Polykey General `Discovery` fixes and features

Specification

This is an epic tracking the current work related to Discovery. There are a few things that need to be addressed. There are a bunch of existing issues but they need to be flattened out into some atomic tasks that can be done separately. This Epic will be handled by @tegefaulkes and @amydevs .

Currently there is no feedback when discovery is being done. Given this is a backgrounded system, in the past this would've been tricky to address but with work with event systems and the audit domain we've worked out a lot of the kinks when it comes to addressing this. We'll need to add a CLI command that will output discovery steps as they happen. Some degree of filtering needs to be involved as well. I think it makes more sense for this to be an audit domain command since it shares a lot of similarity with the connections auditing.

Currently there is a bug with discovering identities. By design there shouldn't be any constraint when an identity claims multiple nodes. But there is a bug where multiple cryptolinks to an identity is not recognised. So our logic is not handling multiple gists.

We're missing periodic re-discovery. So it seems that discovery always needs to be triggered. When a node is discovered, it needs to be added to the discovery queue to be discovered again after a period of time.

The GestaltGraph isn't updating with new information. This needs to be investigated. The gestalt graph is updated by the discovery process. So if there is a failure there or no re-discovery is being done then that could be the cause.

We need some quality of life features to streamline the sharing and permissions process. I think right now we can't set ACL permissions unless a node already exists in the GestatltGraph. We can also trigger automatic discovery identities that are friends of your linked identity.

We need some way of handling dead nodes and revocation of links. I'm unsure if we check with both sides of a link before considering it valid. Any certificate indicating a cryptolink has singnatures of both sides so it can be validated without actualy contacting anyone. However we need to validate links to see if they're still valid. In this case if a gist is deleted then that would invalidate the link, or if the claim is misssing on a nodes sigchain. Basically if we can't find the original copy of a link then we need to consider the link revoked.
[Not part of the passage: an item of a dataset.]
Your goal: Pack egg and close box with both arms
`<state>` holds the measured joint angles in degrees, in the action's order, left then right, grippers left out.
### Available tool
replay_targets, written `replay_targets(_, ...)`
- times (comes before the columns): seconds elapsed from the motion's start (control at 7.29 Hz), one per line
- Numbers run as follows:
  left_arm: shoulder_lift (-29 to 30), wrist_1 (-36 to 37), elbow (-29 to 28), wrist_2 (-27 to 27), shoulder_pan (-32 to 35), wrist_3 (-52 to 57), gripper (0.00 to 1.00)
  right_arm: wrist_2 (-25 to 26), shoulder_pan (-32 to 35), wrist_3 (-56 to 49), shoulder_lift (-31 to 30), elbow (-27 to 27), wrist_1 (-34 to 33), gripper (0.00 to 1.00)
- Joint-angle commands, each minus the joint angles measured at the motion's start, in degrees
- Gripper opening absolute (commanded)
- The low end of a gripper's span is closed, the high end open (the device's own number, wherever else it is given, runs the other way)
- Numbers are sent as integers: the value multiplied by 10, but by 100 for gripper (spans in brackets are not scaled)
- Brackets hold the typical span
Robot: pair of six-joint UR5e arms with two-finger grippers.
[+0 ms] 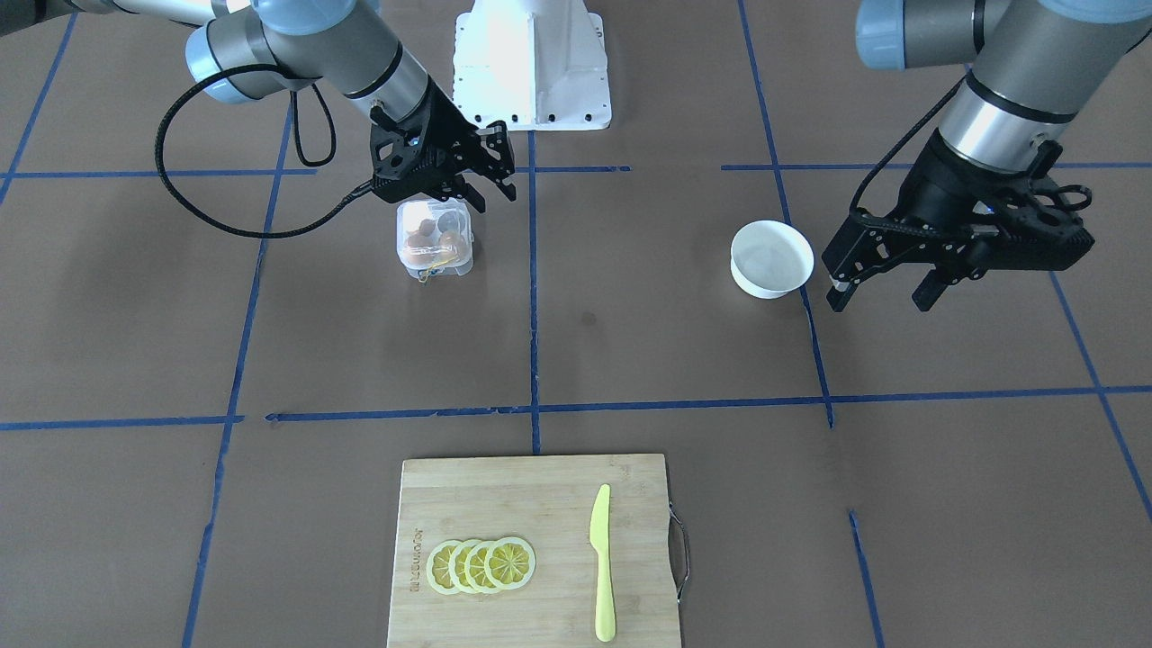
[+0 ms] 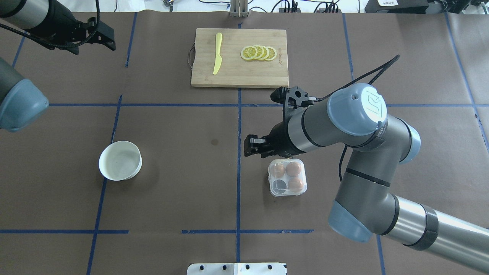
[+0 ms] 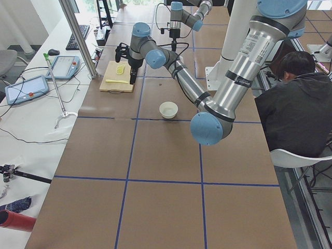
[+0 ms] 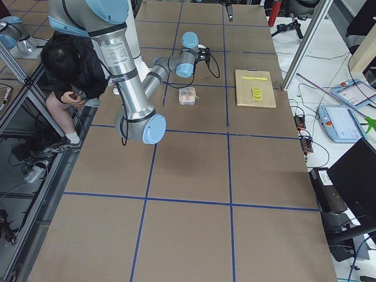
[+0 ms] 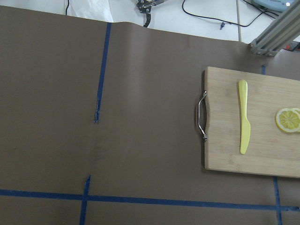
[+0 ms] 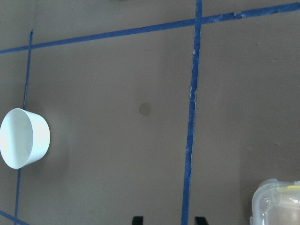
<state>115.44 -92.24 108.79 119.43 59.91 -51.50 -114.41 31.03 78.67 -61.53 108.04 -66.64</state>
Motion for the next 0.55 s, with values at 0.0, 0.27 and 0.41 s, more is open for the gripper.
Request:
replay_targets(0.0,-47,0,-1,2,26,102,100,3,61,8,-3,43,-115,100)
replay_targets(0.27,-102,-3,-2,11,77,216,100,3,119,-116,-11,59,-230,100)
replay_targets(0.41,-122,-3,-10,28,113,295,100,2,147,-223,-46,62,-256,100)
The discovery logic is a little messy right now. Parts of it can be factored out into protected utility functions. But generally readability of the domain needs to be improved.

Additional context

https://github.com/MatrixAI/Polykey-CLI/issues/40#issuecomment-2019231993

Tasks

These are the sub-issues for addressing each point above.

General feedback for the discovery process. - https://github.com/MatrixAI/Polykey-CLI/issues/162
Bug with handling multiple cryotlinks for a single identity. - https://github.com/MatrixAI/Polykey-CLI/issues/163 #328
Periodic re-discovery and make sure the GestaltGrapth is updating with new information. - #691
Quality of life and streamline features such as automatic friend discovery for identities - <New Issue>
Handling dead links and gestalt revocation - https://github.com/MatrixAI/Polykey-CLI/issues/164
General discovery code cleaning and refactoring - <new Issue>

Mar 28 '24 01:03 tegefaulkes

ENG-31 General `Discovery` fixes and features

Mar 28 '24 01:03 linear[bot]

#462 - This is a pretty broad issue that wants to address a few problems. Good for reference but its too bloated. It's relevant but for the sake of dividing up work I need more atomic issues.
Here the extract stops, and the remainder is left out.